Estados Unidos ha acusado a China de causarle pérdidas multimillonarias y de empleos mediante el transbordo, a través de más de 40 países, de las mercancías que exporta para eludir los aranceles de Washington, práctica que el presidente Donald Trump quiso frenar con la batería de gravámenes “recíprocos” que desplegó en abril del año pasado.
La Casa Blanca sostiene en un informe llamado “La Gran Estafa del Transbordo (‘Transshipment’)” publicado este jueves, que EE.UU. pierde “decenas de miles de millones de dólares y cientos de miles de empleos” debido a esta práctica, que consiste en opacar el verdadero origen de los bienes que se exportan, enviándolos a través de terceros países que ofrecen condiciones comerciales más favorables, entre ellas aranceles estadounidenses más bajos.
EE.UU. estima que el volumen anual de mercancías transbordadas tiene un valor que oscila entre los US$40,000 y los US$303,000 millones y calcula que, en un “escenario central” de US$75,000 millones, pierde entre US$19,000 y US$26,000 millones en ingresos federales y unos 450,000 empleos, al tiempo que su PIB se reduce en entre US$113,000 y US$150,000 millones.
Según el documento, “gran parte” de esta actividad involucra a productos cuya procedencia real es China, con más de 40 jurisdicciones actuando como puntos de transbordo, entre ellas algunos de los principales socios comerciales de Washington, como México y Canadá, además de varios países del Sudeste Asiático, a los que atribuye un papel especialmente relevante.
En los puntos de transbordo, las mercancías son sometidas a modificaciones parciales en distintas etapas de la cadena de valor, antes de ser exportadas a Estados Unidos, presentadas como originarias del tercer país.

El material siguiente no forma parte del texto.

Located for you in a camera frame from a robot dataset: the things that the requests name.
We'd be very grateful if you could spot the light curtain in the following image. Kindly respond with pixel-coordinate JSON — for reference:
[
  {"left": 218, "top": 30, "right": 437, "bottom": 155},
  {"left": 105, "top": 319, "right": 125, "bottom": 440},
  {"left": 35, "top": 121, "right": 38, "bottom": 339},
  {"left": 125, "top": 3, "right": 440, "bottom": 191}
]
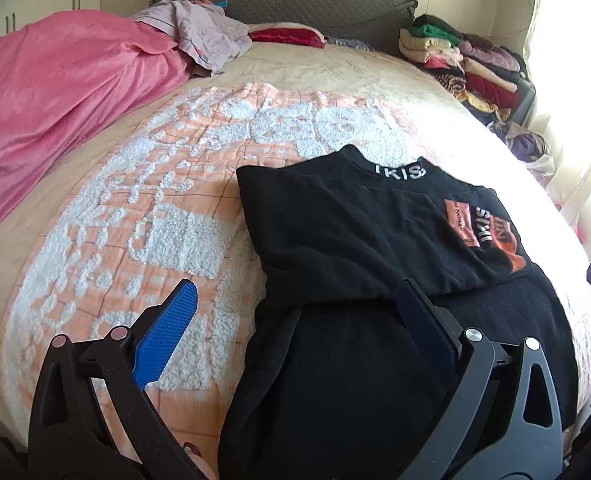
[{"left": 520, "top": 0, "right": 591, "bottom": 241}]

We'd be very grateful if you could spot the orange and white quilt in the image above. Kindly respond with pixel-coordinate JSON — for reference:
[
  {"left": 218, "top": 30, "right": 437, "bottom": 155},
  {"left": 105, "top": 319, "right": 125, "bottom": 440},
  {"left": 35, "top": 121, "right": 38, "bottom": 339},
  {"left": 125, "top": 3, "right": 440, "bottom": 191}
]
[{"left": 0, "top": 82, "right": 591, "bottom": 461}]

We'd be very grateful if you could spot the beige bedspread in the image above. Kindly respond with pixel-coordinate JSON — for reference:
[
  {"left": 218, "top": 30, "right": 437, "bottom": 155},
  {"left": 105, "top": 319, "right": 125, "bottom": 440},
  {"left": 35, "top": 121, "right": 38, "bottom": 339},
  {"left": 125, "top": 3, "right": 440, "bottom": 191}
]
[{"left": 0, "top": 40, "right": 591, "bottom": 461}]

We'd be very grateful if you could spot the dark patterned cushion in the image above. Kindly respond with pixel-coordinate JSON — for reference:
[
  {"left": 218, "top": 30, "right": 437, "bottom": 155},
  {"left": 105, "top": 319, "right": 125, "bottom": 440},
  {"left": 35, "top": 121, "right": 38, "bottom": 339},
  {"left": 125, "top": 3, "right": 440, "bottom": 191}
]
[{"left": 325, "top": 36, "right": 376, "bottom": 52}]

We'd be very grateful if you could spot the lilac crumpled cloth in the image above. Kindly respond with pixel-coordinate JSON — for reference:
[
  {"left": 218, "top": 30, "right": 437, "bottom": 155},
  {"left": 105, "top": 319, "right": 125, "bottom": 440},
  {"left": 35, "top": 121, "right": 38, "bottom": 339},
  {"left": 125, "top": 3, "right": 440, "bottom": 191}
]
[{"left": 134, "top": 0, "right": 254, "bottom": 75}]

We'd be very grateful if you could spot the grey quilted headboard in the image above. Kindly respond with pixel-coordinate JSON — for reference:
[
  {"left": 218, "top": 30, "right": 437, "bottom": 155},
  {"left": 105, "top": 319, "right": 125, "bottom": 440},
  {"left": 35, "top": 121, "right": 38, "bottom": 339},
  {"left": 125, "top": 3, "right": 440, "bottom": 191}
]
[{"left": 150, "top": 0, "right": 420, "bottom": 56}]

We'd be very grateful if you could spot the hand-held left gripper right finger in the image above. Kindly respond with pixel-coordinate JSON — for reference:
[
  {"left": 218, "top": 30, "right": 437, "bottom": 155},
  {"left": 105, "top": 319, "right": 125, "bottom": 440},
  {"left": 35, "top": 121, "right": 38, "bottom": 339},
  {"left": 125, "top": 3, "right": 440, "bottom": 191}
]
[{"left": 397, "top": 279, "right": 565, "bottom": 480}]

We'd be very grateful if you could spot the pink blanket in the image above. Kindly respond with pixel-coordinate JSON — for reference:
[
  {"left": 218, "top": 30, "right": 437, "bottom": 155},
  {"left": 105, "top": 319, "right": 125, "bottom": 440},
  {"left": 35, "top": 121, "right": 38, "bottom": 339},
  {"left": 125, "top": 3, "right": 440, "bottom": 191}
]
[{"left": 0, "top": 10, "right": 199, "bottom": 251}]

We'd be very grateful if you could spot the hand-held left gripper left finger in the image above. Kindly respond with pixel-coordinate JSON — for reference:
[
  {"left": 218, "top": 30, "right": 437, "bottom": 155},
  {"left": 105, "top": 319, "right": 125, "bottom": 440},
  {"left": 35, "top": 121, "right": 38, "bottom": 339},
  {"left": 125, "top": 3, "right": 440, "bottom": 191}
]
[{"left": 28, "top": 280, "right": 199, "bottom": 480}]

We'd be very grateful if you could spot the red cloth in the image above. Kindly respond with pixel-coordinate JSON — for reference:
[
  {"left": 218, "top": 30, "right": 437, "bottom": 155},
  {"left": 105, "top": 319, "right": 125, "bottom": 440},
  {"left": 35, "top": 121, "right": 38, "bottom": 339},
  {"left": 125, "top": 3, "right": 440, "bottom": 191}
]
[{"left": 248, "top": 27, "right": 326, "bottom": 50}]

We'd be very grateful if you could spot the pile of folded clothes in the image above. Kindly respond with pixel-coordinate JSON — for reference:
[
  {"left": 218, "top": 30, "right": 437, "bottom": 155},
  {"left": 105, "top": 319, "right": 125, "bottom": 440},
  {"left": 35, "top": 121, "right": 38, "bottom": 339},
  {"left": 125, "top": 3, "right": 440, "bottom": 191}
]
[{"left": 398, "top": 14, "right": 536, "bottom": 126}]

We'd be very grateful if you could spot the black long-sleeve sweater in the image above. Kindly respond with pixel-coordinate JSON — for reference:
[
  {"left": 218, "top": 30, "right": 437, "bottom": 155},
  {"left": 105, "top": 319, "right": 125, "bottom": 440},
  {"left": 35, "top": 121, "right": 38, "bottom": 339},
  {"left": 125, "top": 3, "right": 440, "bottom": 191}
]
[{"left": 218, "top": 144, "right": 579, "bottom": 480}]

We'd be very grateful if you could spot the heap of purple clothes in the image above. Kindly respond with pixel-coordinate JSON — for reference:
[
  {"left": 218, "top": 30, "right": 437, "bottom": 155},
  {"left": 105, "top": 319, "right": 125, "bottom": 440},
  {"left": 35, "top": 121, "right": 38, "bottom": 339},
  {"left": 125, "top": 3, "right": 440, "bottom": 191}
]
[{"left": 490, "top": 120, "right": 556, "bottom": 176}]

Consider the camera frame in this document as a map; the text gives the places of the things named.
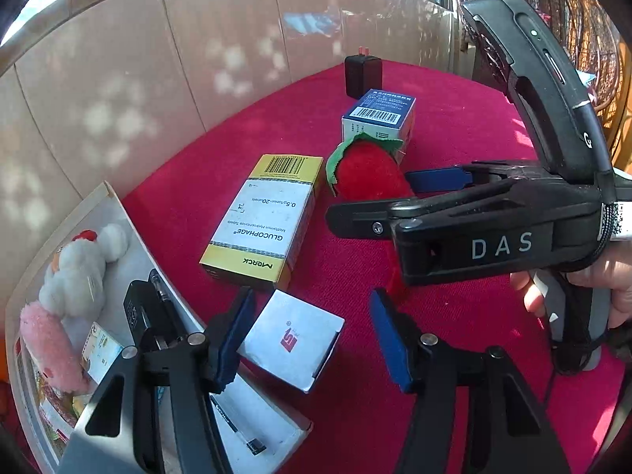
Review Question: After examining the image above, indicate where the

La Casa Blanca cita el caso de Camboya, “microcentro de producción” donde insumos chinos reciben, dice, costura, etiquetado, embalaje o inspección antes de ser exportados bajo documentación camboyana; y de Malasia, “puerta de enlace marítima” desde la que mercancías chinas, apunta, se reexportan con nueva documentación.
Trump quiso frenar esta práctica mediante acuerdos comerciales negociados tras imponer su batería de aranceles a prácticamente la totalidad de socios comerciales de Washington.
En el caso de Vietnam, considerado por analistas “la fábrica de China” por la importante deslocalización que recibe del gigante asiático, fijó gravámenes del 20% y advirtió que estos se duplicarían si se detectaba ‘transshipment’.
El informe se publica antes de que el presidente chino, Xi Jinping, se reúna previsiblemente en septiembre con Trump en EE.UU., tras la cumbre de mayo en Pekín, con el pulso comercial y tecnológico como principal escollo de las relaciones bilaterales, a pesar de la tregua comercial pactada en octubre en Corea del Sur.